カパ、と開いた口からも盛大に青白い炎を吐き出すほどの怒り。
「……これ返したら、許してもらえたり?」
「だったら良かったけどねぇ」
「試してみるか?」
無理そうなので首を振り、かといって捨てることもできず、盗品らしきルビーの指輪をギュッと握る。恐怖に縛りつけられた足元ではフギンが「アホーッ!」とムニンへ往復羽ビンタを喰らわせていたが、リアは「もっとやれ」と心の中だけで念じた。
「……とにかく、出会っちまったもんはしょうがない。元々あんたの目当てだったわけだし」
「あんなの、私を助けてくれた松明持ちの騎士じゃありません! 偽物に決まってます!」
「どっちだっていいよもう、そんなこと」
リアの腕を振り解き、ドナが右手を差し出す。
「指輪を寄越しな」
「え? でも、そしたらドナが……」
「だからだよ。あたしらが引きつけてる間に、あんたは逃げるんだ」
「! できません、私一人で逃げるなんて!」
「ガタガタ言うんじゃないよ! どっちにしろ足手まとい――」
――ガシャン……!
怒声を遮る足音に、突き合わせていた顔が同時にそちらへ。
巨大な剣を肩に乗せ、頭部だけでく全身鎧の隙間からも漏れ始める青白い火の粉。圧倒的威圧感。

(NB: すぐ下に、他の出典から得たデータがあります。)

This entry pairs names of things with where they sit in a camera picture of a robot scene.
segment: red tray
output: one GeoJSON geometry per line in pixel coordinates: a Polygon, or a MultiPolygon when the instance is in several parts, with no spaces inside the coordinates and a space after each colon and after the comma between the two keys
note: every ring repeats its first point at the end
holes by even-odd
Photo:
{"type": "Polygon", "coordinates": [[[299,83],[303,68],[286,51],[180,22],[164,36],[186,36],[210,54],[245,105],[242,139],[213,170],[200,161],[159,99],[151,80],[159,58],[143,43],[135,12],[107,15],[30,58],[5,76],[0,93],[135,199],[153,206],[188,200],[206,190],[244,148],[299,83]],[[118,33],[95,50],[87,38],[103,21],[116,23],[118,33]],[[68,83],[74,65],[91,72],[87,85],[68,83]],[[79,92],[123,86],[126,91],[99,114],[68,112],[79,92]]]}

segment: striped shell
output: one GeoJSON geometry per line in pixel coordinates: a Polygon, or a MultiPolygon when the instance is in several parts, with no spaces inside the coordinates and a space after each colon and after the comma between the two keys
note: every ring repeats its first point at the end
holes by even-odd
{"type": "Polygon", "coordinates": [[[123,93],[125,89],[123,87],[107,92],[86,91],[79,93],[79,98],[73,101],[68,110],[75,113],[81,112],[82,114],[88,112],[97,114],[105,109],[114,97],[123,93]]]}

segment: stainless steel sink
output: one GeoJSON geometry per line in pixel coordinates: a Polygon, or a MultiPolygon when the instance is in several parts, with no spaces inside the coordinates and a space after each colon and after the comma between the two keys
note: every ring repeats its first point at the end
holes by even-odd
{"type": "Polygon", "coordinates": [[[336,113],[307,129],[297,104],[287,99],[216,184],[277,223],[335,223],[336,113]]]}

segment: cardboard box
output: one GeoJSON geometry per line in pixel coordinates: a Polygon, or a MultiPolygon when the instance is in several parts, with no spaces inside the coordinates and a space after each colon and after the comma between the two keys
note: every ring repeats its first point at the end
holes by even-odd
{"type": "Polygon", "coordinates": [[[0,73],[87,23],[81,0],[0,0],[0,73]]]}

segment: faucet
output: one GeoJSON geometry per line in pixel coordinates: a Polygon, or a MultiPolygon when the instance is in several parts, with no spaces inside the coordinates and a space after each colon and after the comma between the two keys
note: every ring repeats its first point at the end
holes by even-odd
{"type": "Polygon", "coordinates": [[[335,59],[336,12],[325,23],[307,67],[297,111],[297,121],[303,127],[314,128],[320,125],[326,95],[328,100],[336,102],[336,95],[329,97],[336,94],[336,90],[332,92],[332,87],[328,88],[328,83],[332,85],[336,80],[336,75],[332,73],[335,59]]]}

「……正直、打つ手がない。あたしの魔法もたぶん効かない」
「でもさっきは吹き飛ばしてたじゃないですか!」
「すぐに再生しただろ。何度やっても同じことさね」
――ガシャン……!
「本当なら、こういう死霊系と遭遇した時のために、ギルドが各パーティーに一人は必ず神官をあてがうんだけど……この国では無理だからね」
「ど、どうしてですか?」
「トール教圏から外れてるし、双炎王国は元々、トール教に反旗を翻して独立した新興国だ。ギルドも本部の教会に、派遣を強く要請できないのさ」
――ガシャン……!
「そんな……じゃあこの国には、死霊系の魔物に対抗する手段がないと?」
「いや。女神の力とやらを借りなくても、双炎騎士なら楽勝さね。あたしだって大抵は魔法で消し炭にしちまえるよ」
「だったら……!」
ドナが静かに首を振る。
「桁が違う」
――ガシャン……!
その横顔は青ざめ、恐怖に取り憑かれていた。
「あんな魔物、あたしゃ見たことないよ」
いつも不敵な彼女の怯えっぷりに、思わずゴクリと喉を鳴らす。
しかし、少女はすぐにキョトンとした。
「そもそも、なんでこんなところに死霊系が……。王都近辺が戦場になったことなんて一度も――」
「地下坑道」
「――は?」
「反乱当初、戦場は各地にある鉱山の強制収容所だった。亡き骸が埋まり、弔ってすらもらえなかった者たちの魂は今もさまよい、この地すべての坑道と通じている。つまり、下地はあった」
彼がなんの話をしているのか、わからなくて。
近付く足音。
――ガシャンッ!
遠ざかる理解。
「リアの誘拐は偶然。本命はこっちだった、ということか?」
同意を求める青年が肩越しに振り返ると、ボコボコにしたムニンを足蹴にするフギンが、足元で「アホー」と鳴いた。